What to produce:
Print every line below that comes at or after the line containing "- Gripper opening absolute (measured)", exactly as written.

---*---

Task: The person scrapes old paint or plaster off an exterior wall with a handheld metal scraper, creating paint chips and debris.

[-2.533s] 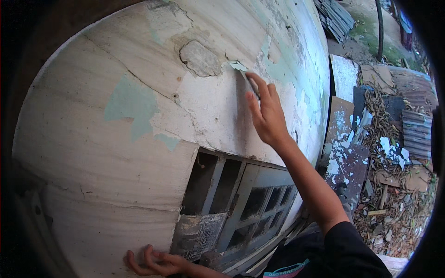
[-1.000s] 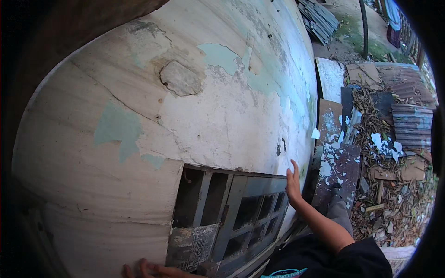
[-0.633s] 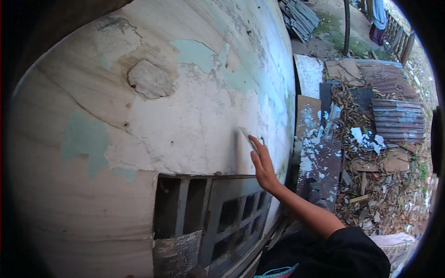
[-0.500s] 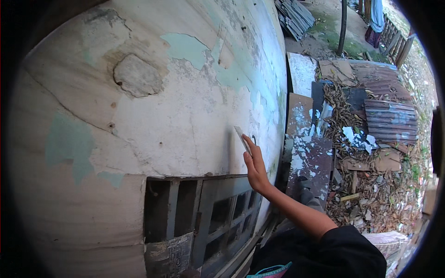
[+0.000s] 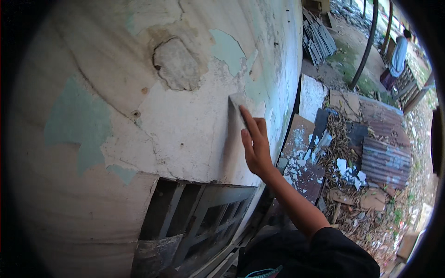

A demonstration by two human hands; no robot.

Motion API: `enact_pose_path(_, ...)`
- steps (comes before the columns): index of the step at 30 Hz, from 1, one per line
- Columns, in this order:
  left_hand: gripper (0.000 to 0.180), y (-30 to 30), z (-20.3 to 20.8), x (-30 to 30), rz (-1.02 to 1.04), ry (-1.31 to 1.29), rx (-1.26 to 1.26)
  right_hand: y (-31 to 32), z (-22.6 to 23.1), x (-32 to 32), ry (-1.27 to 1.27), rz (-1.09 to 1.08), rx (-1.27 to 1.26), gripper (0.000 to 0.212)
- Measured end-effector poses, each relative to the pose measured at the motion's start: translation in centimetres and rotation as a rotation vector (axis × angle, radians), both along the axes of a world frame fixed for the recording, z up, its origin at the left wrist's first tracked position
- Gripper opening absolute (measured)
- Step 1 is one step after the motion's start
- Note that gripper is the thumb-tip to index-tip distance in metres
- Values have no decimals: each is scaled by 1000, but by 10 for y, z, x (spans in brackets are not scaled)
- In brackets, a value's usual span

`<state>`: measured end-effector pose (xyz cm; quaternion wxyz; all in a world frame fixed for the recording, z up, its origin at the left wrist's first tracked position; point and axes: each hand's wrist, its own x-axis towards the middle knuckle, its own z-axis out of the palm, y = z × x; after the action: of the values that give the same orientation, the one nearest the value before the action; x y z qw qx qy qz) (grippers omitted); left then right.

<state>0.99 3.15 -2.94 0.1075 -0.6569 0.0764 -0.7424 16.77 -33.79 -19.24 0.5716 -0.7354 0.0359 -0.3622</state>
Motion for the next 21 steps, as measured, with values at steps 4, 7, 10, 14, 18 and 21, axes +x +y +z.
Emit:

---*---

Exercise result:
- Gripper opening absolute (measured)
- Step 1 is one step after the motion's start
- Note that gripper is the thumb-tip to index-tip distance in metres
- Values have no decimals: each is scaled by 1000, but by 10 for y, z, x (spans in brackets are not scaled)
- In brackets, a value's usual span

`<state>`: measured end-effector pose (xyz cm; quaternion wxyz; all in a world frame fixed for the recording, z up, its origin at the left wrist's first tracked position; point and axes: each hand's wrist, its own x-axis towards the middle knuckle, its own z-axis out of the palm, y = z × x; after the action: of the values that give the same orientation, the one nearest the value before the action; x y z qw qx qy qz) (grippers omitted); left then right.

<state>0.99 3.15 -2.94 0.1075 -0.6569 0.0764 -0.7424 16.77 -33.79 -19.24 0.5716 -0.7354 0.0359 -0.3622</state>
Motion for the next 21 steps, as measured, with values at steps 4, 7, 10, 14, 18 and 21, axes +x +y +z.
Emit:

Nothing more will be written for this answer.